**TASK STATEMENT**:
Filter this data down to the lines that hold "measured", and copy them.

**MATERIAL PROVIDED**:
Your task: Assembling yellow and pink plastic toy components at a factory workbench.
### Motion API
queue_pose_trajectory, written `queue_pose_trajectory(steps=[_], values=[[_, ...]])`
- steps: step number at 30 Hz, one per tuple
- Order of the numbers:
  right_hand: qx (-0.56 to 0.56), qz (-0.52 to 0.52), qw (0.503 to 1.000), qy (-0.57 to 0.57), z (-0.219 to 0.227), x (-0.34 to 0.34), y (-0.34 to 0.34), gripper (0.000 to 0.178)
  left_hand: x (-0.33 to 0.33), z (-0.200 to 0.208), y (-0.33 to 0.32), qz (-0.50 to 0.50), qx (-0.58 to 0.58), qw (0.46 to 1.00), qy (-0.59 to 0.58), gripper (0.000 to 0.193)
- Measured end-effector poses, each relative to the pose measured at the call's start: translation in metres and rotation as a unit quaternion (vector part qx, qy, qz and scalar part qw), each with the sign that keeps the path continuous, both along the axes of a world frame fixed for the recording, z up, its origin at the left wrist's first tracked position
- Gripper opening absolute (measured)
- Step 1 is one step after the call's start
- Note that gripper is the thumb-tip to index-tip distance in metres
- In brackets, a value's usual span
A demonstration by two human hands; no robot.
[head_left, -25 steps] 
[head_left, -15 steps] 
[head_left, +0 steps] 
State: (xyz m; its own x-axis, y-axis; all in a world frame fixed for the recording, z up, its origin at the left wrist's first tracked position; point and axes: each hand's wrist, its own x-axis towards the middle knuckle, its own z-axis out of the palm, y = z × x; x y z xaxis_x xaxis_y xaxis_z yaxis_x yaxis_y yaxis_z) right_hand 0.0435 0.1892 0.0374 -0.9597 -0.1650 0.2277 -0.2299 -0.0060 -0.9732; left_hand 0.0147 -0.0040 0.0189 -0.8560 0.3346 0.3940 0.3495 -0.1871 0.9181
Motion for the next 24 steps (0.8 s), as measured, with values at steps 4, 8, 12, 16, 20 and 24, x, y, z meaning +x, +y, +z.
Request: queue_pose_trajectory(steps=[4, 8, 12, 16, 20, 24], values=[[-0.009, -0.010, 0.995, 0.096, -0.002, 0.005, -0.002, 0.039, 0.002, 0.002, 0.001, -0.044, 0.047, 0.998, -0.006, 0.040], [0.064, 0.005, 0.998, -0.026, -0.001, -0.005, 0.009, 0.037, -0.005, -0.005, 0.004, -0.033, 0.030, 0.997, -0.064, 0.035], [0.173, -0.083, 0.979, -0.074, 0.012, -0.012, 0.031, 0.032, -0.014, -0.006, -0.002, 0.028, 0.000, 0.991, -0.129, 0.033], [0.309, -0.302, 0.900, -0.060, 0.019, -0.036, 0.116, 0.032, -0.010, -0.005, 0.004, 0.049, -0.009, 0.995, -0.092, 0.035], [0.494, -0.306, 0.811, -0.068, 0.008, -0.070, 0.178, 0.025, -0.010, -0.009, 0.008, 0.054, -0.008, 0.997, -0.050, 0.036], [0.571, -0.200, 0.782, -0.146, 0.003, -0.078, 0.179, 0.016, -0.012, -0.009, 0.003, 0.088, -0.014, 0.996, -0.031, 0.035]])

**EXPECTED ANSWER**:
- Measured end-effector poses, each relative to the pose measured at the call's start: translation in metres and rotation as a unit quaternion (vector part qx, qy, qz and scalar part qw), each with the sign that keeps the path continuous, both along the axes of a world frame fixed for the recording, z up, its origin at the left wrist's first tracked position
- Gripper opening absolute (measured)
Motion for the next 24 steps (0.8 s), as measured, with values at steps 4, 8, 12, 16, 20 and 24, x, y, z meaning +x, +y, +z.

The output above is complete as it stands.